Geospatial Modeling and GIS

Geospatial Modeling and GIS

This section is different in nature and purpose than the previous two, which were designed to introduce, at the most basic level especially in Section 1, social science students and researchers from sociology, criminology, political science, economics, public health, and other social and behavioral sciences to GIS and map making for dissemination, research, and policy decision making. This section takes on a much more advanced topic—spatial modeling—and our goal is to try and use the same philosophical approach that we took in Sections 1 and 2. We hope to explain this complex topic in an accessible manner and to provide examples and step-by-step instructions both to illustrate the workings of software to conduct spatial analysis and to demystify the process for the first-time user. However, as the topic is more complex, we expect that most undergraduate students will have difficultly moving directly on to this section. Spatial modeling is a topic that can be seen in one way as an extension of regression analysis, a mainstay of quantitative social science and policy research in many disciplines. A reader without a basic course in regression analysis and/or significant experience as a researcher using regression analyses would find it very difficult to take up this section, however gallant our effort to simplify and explicate this topic. So why include this topic here at all?
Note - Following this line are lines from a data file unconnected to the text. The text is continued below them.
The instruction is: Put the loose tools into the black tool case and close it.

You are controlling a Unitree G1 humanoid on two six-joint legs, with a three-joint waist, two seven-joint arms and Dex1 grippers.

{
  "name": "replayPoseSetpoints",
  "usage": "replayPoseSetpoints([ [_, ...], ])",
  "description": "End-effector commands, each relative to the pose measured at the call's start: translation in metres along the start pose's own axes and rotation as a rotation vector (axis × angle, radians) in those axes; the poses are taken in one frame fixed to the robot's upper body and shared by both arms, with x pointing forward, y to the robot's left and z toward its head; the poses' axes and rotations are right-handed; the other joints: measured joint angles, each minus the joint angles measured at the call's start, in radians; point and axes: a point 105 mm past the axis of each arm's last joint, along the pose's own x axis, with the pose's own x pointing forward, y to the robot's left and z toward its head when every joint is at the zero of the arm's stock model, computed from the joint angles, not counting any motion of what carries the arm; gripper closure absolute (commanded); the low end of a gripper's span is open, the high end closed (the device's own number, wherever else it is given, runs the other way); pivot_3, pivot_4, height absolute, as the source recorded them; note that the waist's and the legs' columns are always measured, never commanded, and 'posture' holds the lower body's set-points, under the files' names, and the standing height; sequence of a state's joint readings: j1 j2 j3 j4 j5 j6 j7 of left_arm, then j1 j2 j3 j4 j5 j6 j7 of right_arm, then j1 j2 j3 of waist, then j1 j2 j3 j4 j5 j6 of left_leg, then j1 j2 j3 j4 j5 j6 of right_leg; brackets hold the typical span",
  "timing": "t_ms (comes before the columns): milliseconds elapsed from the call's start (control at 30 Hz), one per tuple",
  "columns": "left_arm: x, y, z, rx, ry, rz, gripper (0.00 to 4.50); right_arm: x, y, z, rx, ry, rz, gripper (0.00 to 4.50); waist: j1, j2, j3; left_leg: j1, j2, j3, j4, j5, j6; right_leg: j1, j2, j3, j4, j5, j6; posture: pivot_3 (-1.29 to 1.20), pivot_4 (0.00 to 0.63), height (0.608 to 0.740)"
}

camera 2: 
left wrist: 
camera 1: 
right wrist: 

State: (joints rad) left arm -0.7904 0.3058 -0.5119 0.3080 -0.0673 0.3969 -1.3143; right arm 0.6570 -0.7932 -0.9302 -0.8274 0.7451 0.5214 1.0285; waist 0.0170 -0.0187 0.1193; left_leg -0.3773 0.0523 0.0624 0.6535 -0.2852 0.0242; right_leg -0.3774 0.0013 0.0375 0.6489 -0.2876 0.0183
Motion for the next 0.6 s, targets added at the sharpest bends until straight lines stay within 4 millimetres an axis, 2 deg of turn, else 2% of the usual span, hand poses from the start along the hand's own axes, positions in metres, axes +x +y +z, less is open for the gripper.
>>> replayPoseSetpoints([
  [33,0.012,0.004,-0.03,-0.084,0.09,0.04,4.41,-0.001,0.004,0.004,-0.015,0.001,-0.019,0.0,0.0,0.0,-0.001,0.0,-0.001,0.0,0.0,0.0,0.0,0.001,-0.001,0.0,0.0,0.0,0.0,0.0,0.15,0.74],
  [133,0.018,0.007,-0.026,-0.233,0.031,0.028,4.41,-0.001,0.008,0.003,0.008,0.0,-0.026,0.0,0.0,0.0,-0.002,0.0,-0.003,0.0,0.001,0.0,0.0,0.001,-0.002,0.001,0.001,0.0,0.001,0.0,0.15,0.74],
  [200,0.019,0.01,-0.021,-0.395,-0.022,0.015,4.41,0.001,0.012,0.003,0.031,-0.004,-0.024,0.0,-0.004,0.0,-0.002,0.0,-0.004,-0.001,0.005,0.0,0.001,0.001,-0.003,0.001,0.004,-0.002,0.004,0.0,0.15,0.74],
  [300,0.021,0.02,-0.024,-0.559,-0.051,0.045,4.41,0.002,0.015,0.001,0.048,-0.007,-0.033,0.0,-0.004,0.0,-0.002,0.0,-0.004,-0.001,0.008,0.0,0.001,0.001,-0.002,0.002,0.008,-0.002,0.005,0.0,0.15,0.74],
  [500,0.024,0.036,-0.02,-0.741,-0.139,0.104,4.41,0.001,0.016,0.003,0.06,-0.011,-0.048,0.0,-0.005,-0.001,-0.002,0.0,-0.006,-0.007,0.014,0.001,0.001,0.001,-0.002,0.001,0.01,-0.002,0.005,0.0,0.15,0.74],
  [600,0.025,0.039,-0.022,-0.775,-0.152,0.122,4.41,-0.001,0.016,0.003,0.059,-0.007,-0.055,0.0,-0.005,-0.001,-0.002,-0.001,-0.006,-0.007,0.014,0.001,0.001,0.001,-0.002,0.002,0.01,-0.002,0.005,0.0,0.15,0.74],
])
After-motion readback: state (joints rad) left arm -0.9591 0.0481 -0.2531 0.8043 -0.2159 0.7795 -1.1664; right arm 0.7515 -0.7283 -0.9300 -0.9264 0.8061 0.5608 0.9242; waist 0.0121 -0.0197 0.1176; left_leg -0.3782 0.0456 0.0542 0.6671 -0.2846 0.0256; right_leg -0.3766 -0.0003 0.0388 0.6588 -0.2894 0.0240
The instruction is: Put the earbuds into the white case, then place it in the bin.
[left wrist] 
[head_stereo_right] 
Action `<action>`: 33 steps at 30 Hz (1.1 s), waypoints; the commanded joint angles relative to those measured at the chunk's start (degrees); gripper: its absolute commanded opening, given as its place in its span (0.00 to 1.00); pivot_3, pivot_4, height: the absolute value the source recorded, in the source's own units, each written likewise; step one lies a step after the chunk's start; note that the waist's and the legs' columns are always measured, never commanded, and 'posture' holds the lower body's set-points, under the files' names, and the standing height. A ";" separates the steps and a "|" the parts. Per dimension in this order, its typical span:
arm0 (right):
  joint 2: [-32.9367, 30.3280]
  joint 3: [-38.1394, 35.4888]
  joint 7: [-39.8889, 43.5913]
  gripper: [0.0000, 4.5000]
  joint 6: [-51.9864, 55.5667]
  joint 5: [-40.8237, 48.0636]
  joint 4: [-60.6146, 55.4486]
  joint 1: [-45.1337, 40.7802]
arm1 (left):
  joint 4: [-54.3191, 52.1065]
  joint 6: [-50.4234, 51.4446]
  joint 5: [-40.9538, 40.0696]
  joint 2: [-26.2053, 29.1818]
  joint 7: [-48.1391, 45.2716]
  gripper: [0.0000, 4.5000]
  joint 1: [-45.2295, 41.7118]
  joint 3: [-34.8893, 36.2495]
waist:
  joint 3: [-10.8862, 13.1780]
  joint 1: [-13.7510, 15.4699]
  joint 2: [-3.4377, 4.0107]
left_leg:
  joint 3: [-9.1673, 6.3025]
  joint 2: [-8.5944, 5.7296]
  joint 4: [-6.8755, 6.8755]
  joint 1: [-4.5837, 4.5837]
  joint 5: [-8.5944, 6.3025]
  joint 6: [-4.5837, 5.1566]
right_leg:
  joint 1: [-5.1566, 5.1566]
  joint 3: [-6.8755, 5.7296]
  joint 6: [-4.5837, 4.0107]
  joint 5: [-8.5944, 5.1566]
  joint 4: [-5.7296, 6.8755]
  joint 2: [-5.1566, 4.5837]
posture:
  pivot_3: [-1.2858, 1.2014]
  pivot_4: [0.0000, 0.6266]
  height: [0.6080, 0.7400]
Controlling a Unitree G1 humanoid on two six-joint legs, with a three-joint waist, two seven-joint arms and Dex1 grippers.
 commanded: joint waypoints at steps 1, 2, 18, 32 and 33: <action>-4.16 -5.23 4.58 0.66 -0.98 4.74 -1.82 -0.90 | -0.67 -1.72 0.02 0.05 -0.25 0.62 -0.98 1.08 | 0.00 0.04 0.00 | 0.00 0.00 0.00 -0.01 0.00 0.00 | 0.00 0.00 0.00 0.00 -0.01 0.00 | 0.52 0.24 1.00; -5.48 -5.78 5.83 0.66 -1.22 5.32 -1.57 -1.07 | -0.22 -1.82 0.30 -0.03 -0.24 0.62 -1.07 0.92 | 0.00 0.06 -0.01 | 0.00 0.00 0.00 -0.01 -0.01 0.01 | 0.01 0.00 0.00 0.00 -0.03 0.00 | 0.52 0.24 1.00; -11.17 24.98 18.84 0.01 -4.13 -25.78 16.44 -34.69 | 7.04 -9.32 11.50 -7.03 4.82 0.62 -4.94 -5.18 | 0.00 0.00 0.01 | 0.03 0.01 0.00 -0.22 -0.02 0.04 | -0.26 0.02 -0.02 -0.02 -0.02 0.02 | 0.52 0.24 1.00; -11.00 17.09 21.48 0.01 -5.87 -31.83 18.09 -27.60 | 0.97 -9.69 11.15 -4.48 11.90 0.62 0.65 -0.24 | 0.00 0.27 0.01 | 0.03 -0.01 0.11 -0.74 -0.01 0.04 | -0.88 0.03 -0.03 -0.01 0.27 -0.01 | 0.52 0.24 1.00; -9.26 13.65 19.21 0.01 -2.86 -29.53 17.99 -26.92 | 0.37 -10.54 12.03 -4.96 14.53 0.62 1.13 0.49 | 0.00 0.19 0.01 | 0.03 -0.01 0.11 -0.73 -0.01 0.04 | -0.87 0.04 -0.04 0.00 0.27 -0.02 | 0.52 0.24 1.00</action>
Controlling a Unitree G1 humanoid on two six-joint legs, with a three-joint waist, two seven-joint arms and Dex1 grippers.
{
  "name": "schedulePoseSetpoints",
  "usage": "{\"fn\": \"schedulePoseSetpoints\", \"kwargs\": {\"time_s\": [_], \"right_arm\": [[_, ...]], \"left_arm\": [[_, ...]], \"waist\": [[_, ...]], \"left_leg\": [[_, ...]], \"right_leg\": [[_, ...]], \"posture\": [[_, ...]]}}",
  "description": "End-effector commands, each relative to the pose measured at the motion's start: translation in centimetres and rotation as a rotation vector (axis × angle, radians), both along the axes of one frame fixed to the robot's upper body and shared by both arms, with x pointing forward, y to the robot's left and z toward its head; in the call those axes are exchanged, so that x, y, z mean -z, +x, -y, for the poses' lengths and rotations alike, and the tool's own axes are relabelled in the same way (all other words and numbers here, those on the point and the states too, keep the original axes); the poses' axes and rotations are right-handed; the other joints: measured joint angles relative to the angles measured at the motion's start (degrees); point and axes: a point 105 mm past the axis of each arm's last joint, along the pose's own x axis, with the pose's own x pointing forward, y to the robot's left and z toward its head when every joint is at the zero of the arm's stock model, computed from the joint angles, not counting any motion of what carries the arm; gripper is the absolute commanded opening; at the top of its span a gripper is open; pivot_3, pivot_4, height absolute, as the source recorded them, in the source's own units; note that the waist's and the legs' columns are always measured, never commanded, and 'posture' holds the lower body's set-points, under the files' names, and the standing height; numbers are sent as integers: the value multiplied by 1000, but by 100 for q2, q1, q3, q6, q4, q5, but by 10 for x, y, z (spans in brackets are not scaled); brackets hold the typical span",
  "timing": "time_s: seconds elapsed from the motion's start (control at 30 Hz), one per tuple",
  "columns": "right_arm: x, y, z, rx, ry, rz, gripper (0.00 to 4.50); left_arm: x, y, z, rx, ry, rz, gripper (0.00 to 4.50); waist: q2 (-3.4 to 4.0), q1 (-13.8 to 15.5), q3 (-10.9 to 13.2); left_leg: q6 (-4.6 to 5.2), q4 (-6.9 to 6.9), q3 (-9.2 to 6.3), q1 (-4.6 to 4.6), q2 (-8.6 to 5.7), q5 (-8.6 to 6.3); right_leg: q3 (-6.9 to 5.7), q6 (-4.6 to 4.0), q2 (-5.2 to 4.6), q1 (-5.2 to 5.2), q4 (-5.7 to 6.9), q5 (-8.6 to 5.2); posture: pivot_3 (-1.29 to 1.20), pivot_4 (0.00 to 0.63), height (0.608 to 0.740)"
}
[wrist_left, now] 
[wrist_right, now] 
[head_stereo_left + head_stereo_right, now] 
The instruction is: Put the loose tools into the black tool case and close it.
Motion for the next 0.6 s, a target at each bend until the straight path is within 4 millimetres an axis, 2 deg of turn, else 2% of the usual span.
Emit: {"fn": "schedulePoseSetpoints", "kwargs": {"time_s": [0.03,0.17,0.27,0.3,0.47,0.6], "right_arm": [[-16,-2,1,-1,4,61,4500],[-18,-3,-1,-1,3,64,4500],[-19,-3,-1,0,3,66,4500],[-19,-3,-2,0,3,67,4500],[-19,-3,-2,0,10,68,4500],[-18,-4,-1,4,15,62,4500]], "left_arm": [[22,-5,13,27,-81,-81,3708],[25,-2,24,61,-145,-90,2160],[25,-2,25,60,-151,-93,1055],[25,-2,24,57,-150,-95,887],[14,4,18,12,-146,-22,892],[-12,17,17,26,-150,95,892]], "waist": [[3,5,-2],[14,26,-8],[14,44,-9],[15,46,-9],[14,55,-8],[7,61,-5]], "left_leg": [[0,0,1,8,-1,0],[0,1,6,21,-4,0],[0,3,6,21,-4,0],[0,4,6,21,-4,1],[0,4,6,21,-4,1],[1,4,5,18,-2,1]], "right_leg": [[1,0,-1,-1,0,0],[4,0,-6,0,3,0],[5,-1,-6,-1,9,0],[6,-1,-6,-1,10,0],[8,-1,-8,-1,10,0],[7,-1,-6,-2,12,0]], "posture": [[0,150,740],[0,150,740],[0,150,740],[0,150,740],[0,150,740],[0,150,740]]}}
Spatial modeling is the next logical step from the end of Section 2, where we discuss making and using multivariate complex maps to support analytic thinking, test hypotheses and relationships in space and time, and support policy decision making in the complex realities that communities and people exist in. The maps you made in Section 2, as complex and interesting as they are, have limits, and the way to approach those limits and to overcome them is via spatial modeling. One of the last examples in Section 2, concerning immigration and unemployment in the United States, which examines the relationship between these variables, is charged with political, economic, and social controversy. Using maps and three variables, we were able to suggest that a common assumption that immigration leads to higher unemployment may be spurious and should not be used to make immigration policy. However, how many more variables could we explore using a map-based framework and be able to make any sense out of what we were seeing? This section on spatial modeling is included here for the students, researchers, scholars, or just plain readers of this topic who want to go further, to take the next step to be able to explore social contexts and the spatial realities around them with the most appropriate tools and with the confidence that their inferences and decisions are the best they can be substantively and scientifically.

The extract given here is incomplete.